Pana, Z.D., Kourti, M., Vikelouda, K., Vlahou, A., Katzilakis, N., Papageorgiou, M., . . . Roilides, E. (2018). Voriconazole antifungal prophylaxis in children with malignancies: A nationwide study. Journal of Pediatric Hematology/Oncology, 40, 22-26.

DOI Link

Study Purpose

To determine the safety of voriconazole (VRC) as antifungal prophylaxis (AFP) in pediatric hematology/oncology patients.

Intervention Characteristics/Basic Study Process

Patients received IV VRC 5-7 mg/kg every 12 hours as AFP, not as empiric treatment. Dosing and duration of VRC therapy was at the discretion of the treating physician. Median VRC dose = 7 mg/kg. Median duration of VRC = 17 days (range = 1-31 days). Median number of AFP courses = 1.7 (range = 1-6) per patient.

Sample Characteristics

  • N = 249   
  • AGE: Median = 6; range not specified. Inclusion criteria states ages 0-17.
  • MALES: 55%      
  • FEMALES: 45%
  • CURRENT TREATMENT: Chemotherapy
  • KEY DISEASE CHARACTERISTICS: Pediatric cancer patients (any malignancy), although the majority had acute lymphoblastic leukemia, non-Hodgkin lymphoma, or acute myeloid leukemia.
  • OTHER KEY SAMPLE CHARACTERISTICS: Researchers assessed risk factors for IFIs in the two weeks prior to initiation of VRC treatment. These risk factors included corticosteroid use, severity of neutropenia, grading of mucositis, type of surgery, ICU transfer, chemotherapy, and previous antibiotic therapy.

Setting

  • SITE: Multi-site   
  • SETTING TYPE: Inpatient    
  • LOCATION: Greece

Phase of Care and Clinical Applications

  • PHASE OF CARE: Active anti-tumor treatment
  • APPLICATIONS: Pediatrics

Study Design

Retrospective chart review

Measurement Instruments/Methods

Researchers assessed the rate of breakthrough IFIs during AFP and tabulated the incidence, time of onset, and severity of all AEs related to VRC.

Results

Only one breakthrough IFI was found in the 429 courses of VRC given to 249 unique patients. Median duration of AFP with VRC was 17 days (range = 1-31 days). Median number of courses of VRC was 1.7 (range = 1-6) per patient. Females required more courses of VRC (median = 2, range = 1-4) than males (median = 1, range = 1-6) (p > 0.05). The underlying malignancy had a significant effect on the number of courses of VRC, with patients with leukemia receiving a median of 2 courses (range = 1-6). Patients without leukemia required a median of one course (range = 1-4) (odds ratio = 0.47; 95% CI [0.047, 0.5]; p = 0.019).

Seventy AEs of any grade were reported (a rate of 16.3%). There was no significant correlation between age, sex, and type of AEs.
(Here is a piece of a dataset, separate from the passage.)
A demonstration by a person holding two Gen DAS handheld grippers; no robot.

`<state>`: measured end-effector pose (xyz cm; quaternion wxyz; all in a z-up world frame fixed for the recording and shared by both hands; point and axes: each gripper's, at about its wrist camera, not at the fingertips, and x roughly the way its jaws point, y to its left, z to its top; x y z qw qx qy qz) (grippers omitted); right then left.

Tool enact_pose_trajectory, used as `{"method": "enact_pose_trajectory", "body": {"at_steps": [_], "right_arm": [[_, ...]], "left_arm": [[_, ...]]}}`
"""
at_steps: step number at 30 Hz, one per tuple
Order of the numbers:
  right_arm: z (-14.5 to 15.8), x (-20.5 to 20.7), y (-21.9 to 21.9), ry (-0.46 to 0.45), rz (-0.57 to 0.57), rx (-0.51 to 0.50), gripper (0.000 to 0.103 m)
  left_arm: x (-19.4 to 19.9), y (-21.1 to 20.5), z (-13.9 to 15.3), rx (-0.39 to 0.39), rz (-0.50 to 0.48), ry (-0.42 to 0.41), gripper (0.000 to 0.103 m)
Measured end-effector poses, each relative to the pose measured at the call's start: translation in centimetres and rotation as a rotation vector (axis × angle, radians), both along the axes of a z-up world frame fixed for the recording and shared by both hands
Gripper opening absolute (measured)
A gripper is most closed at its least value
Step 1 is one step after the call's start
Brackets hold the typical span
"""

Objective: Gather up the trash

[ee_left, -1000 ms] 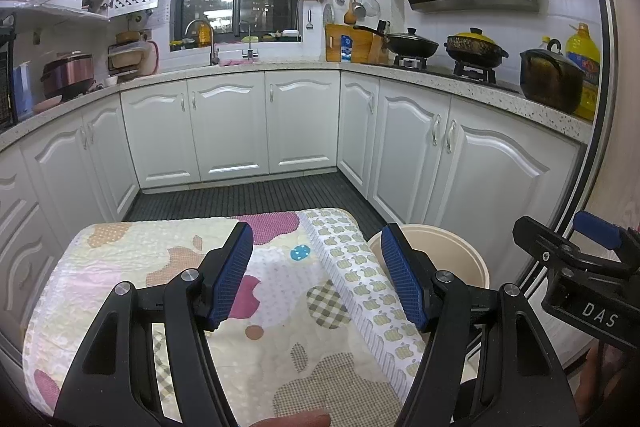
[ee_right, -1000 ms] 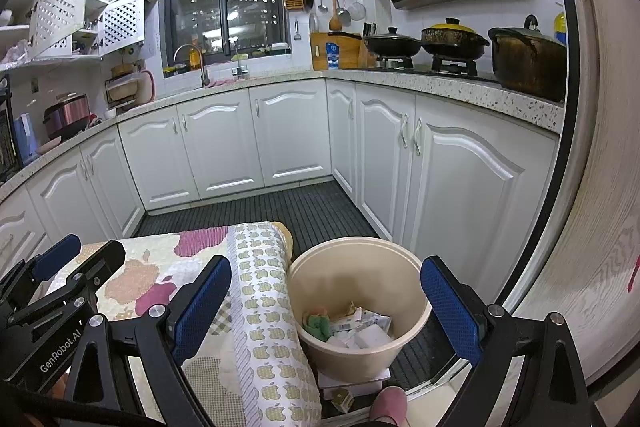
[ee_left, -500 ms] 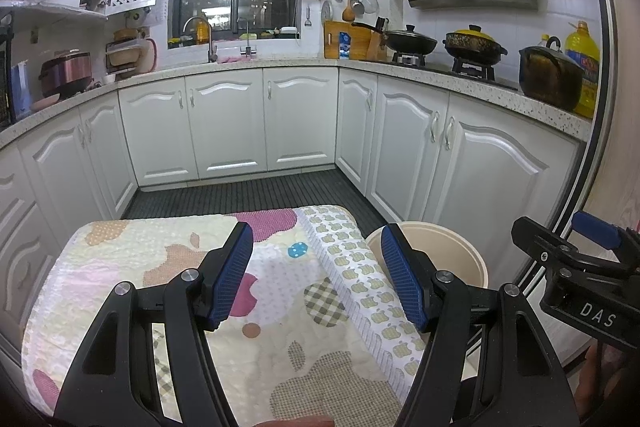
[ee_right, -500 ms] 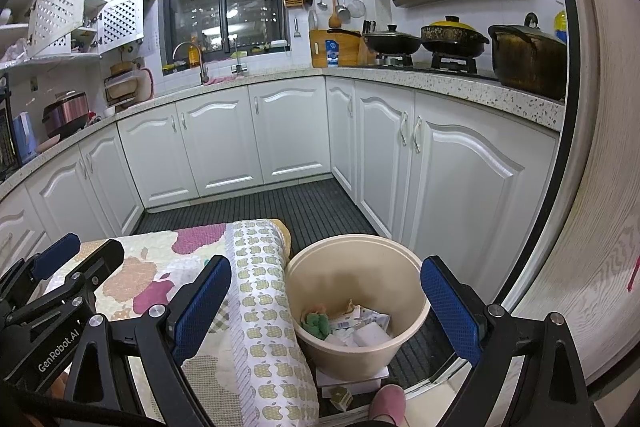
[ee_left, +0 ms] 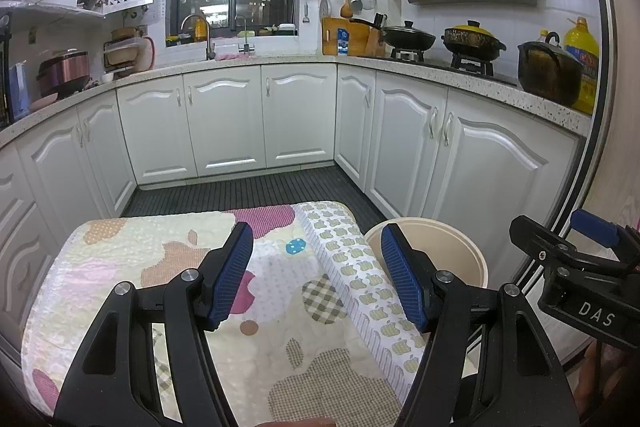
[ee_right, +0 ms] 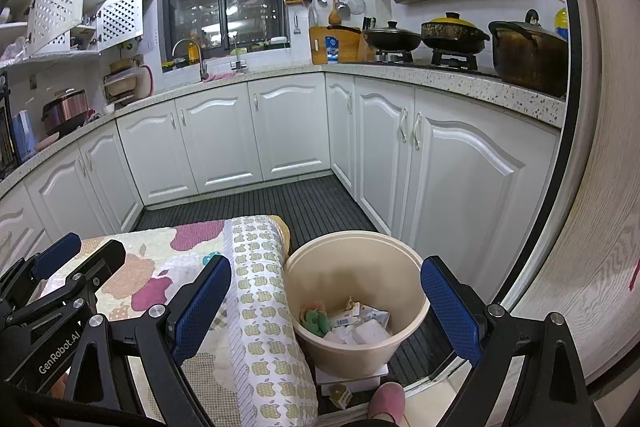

Of the 70 AEs, 38.5% were grade I, 48.4% were grade II, and 12.8% were grade III. Severity of AEs was not impacted by sex (p = 0.745), age (p = 0.78), and type of AE (p = 0.365). None of the AEs was severe enough to warrant discontinuation of VRC.

Conclusions

VRC provides effective prophylaxis in pediatric hematology/oncology patients at risk for IFIs. AEs were tolerable and manageable. However, the pediatric population may not be able to report subjective AEs, which could result in underdiagnosis of AEs. The risk of long-term AEs remains unknown.

Limitations

Risk of bias (no control group)

 

Nursing Implications

Although AFP with VRC is effective, safe, and fairly well-tolerated, nurses should monitor their patients for early signs of AEs.